High performance computing helps save the NZ stick insect
This case study originally appeared on Landcare Research's Informatics blog. Republished here with permission.
With the increasing use of next generation DNA sequencing technologies as a regular part of biological research, vast amounts of DNA sequence data are being generated at an ever increasing rate. But with this added capability and power comes technical challenges around data management, processing and analysis. Genomics work carried out in Landcare is no exception when it comes to encountering such problems. An example of these challenges is found is some recent work led by Landcare Research scientist Thomas Buckley and carried out by post-doctoral researcher Alice Dennis and PhD student Luke Dunning.
Alice and Luke are interested in the functional coding regions of genomes of stick insect species native to New Zealand. Until recently processing their insect DNA sequence data collected from the next generation sequencing-by-synthesis platforms took one whole week per individual; even when using a fast multi-core desktop Linux machine with plenty of RAM.

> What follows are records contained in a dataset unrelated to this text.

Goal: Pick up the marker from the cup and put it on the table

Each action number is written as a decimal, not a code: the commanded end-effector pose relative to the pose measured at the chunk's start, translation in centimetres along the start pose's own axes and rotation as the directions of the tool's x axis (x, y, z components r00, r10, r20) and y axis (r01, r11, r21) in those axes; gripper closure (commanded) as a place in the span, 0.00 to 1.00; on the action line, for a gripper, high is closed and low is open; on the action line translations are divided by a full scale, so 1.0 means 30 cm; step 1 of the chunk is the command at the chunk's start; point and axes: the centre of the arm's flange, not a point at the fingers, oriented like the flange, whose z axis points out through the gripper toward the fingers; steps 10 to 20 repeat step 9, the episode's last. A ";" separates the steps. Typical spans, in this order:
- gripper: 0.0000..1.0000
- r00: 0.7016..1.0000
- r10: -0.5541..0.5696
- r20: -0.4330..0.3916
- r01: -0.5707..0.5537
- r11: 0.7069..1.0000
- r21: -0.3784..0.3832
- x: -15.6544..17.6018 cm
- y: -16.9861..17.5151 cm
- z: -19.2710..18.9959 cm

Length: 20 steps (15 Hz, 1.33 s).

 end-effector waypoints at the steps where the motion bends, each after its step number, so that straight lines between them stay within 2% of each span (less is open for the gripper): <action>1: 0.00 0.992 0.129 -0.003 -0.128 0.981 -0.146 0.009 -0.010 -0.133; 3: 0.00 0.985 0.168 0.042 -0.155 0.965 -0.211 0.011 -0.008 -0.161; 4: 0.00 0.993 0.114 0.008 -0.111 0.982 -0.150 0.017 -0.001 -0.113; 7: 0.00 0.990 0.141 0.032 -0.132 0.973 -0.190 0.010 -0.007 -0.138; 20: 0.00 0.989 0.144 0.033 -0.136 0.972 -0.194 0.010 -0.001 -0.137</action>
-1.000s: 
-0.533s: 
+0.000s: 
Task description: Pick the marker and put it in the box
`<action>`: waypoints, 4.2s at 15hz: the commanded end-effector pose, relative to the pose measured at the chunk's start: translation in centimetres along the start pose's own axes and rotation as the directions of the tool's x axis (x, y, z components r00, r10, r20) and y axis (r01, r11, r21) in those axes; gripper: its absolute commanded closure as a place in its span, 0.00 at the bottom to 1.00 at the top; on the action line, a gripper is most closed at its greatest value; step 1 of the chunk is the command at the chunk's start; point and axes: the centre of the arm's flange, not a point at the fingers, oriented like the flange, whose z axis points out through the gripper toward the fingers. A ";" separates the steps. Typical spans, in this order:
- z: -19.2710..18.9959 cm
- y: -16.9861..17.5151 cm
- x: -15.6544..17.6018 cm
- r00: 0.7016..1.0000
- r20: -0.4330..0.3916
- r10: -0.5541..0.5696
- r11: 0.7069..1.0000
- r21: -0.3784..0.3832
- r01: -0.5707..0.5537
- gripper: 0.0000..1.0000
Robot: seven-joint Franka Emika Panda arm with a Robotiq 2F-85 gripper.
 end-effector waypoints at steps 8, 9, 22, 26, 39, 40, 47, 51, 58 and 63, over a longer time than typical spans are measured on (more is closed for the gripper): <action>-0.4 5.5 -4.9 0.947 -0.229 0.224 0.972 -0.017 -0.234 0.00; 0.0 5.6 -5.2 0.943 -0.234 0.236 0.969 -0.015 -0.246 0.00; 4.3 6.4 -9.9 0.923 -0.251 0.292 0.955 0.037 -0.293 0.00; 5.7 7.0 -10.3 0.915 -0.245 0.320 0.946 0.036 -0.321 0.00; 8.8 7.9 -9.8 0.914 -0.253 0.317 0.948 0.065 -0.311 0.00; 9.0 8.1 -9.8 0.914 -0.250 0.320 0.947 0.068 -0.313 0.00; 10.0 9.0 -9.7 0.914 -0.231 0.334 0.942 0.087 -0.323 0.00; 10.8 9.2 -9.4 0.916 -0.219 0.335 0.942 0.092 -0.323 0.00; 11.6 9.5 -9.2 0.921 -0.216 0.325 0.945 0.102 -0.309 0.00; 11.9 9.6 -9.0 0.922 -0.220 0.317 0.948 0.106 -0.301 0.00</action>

The length of time to process the sequence data significantly slows down their research program and limits the number of such processing steps that can be undertaken within any given project. To improve on this problem Dan White (Informatics team) worked with Alice and Luke to use the computing resources within the National e-Science Infrastructure (NeSI) to shift their memory absorbing processes to NeSI’s high performance computing (HPC) resources which Landcare Research has access to as a member of NeSI. In comparison to the resources available at Landcare Research, the NeSI HPC resources that are now available include an 80 processor computer with each processor having 12 cores and 96 GB of RAM and access to 200TB of disk storage. For the stick insect case above early tests have shown a reduction in processing time from one week to just over 3 hours; a dramatic and significant improvement! Further improvements are expected as we explore the options of processing multiple files simultaneously and by chaining multi step sequence analyses together in an automated process.